“Il est quasi certain qu’il y aura une vague à l’automne” selon Brigitte Autran



Fraîchement nommée à la présidence du nouveau Conseil scientifique, l’immunologue Brigitte Autran avertit qu’une nouvelle vague de contaminations à la COVID-19 pourrait voir le jour après la rentrée des classes.

À l’occasion de sa nomination en tant que présidente du tout nouveau Comité de veille et d’anticipation des risques sanitaires, qui remplace le Conseil scientifique créé en 2020 pour faire face à la pandémie de COVID-19, l’immunologue Brigitte Autran a rappelé dans les colonnes du Parisien que le virus reviendrait probablement en force dans les semaines à venir.

Si les chiffres des nouvelles contaminations sont actuellement bas, Brigitte Autran estime que “le scénario le plus probable est celui d’un pic épidémique à la rentrée. Sera-t-il dû à un nouveau variant ou au retour du froid ? Nous ne sommes pas devins, mais il est quasi certain qu’il y aura une vague à l’automne”.

Malgré cette possible recrue de cas de COVID-19 à la rentrée, Brigitte Autran affirme qu’il “faut aller vers le vivre avec. Attention, cela ne veut pas dire accepter les morts ou la gravité de la maladie. Au contraire. Et pour les éviter, il reste des leviers à activer”.

Sur l’aspect de la médication, l’immunologue regrette qu’il y a “ encore trop de personnes non vaccinées ou non revaccinées (qui ont reçu leur dose de rappel)”.

Elle estime aussi que des traitements comme le Paxlovid, jugés “efficaces pour éviter les formes graves”, ne sont pas assez proposés aux patients considérés fragiles face au virus.

Sous sa présidence, le Comité va d’ailleurs “agir et conseiller le gouvernement en ce sens, pour élargir l’accès aux médicaments et aux vaccins. C’est important car l’épidémie de Covid n’est pas derrière nous”, martèle Brigitte Autran.

Le zéro Monkeypox “possible” selon Autran

Brigitte Autran s’est aussi montrée favorable au nouveau vaccin élaboré par le laboratoire Moderna, qui cible particulièrement le variant Omicron.

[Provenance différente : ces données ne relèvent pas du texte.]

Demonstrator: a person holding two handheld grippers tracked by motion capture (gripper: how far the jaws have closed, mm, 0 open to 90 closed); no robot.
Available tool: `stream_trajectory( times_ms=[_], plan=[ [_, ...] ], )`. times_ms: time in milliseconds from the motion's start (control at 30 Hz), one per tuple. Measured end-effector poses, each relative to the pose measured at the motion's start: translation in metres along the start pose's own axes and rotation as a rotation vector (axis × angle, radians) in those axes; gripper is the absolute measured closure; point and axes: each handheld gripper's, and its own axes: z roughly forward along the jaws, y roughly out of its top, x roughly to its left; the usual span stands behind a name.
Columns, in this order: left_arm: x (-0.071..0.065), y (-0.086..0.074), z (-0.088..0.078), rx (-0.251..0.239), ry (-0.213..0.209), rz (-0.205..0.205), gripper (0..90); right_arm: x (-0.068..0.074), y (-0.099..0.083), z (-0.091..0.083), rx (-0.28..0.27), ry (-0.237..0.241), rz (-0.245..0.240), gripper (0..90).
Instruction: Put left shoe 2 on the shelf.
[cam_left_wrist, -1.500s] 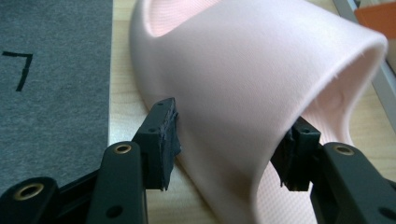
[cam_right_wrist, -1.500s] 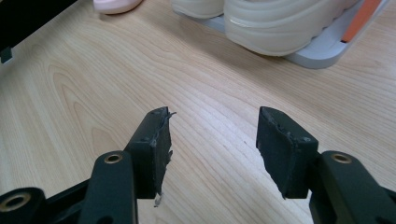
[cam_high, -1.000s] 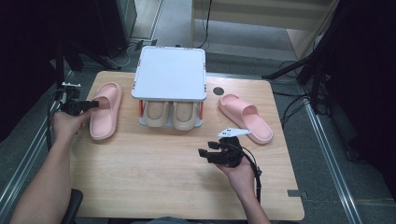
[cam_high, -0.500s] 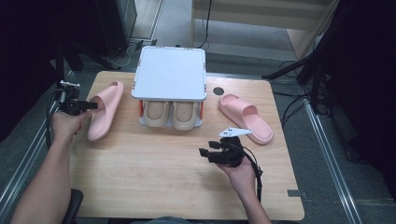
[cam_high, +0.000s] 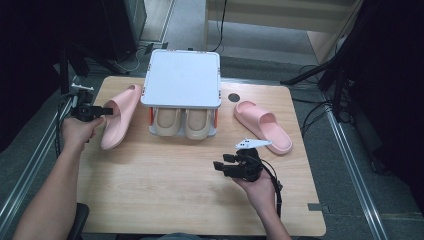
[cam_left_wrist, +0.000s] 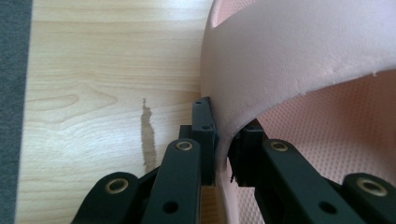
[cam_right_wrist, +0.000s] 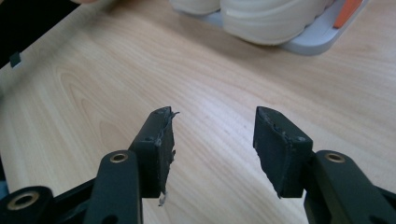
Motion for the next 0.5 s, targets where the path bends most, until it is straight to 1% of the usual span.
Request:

Tout en rappelant que “le rôle du Comité n’est pas de commander les doses”, elle qualifie l’arrivée de ce vaccin comme “une très bonne nouvelle, car il est bivalent, c’est-à-dire qu’il cible à la fois la souche originale du virus (dite de Wuhan) et Omicron. Ça laisse plus de possibilités car nul ne sait si la future vague sera liée ou non à Omicron”

“L’essentiel est de continuer à avancer sur ces vaccins qui sont extrêmement importants sans jamais déroger sur leur innocuité. Autre point important, il ne faut pas attendre l’arrivée de ce nouveau modèle pour se faire vacciner, ce serait contre-productif et dangereux pour les plus fragiles”.

La présidente du Comité de veille et d’anticipation des risques sanitaires a aussi évoqué la situation sanitaire concernant la variole du singe, qui continue de se diffuser en France.

Pour Brigitte Autran, malgré la présence d’environ 150 centres de vaccination en France, “ce n’est pas assez. Il en faut plus. (…) Il y a une nécessité absolue de vacciner les populations cibles. La recherche s’organise aussi pour comprendre comment ce virus, jusque-là endémique en Afrique, a pu s’installer dans l’hémisphère nord”.

Elle estime par ailleurs qu’une “stratégie « zéro Monkeypox » est possible, contrairement à celle du « zéro Covid ». Et si, selon elle, “le monkeypox était par exemple impossible à prévoir, (…) l’essentiel est ensuite d’être réactif. Ce sera notre rôle : aider à construire les éléments de réponse immédiate sur des bases scientifiques solides”.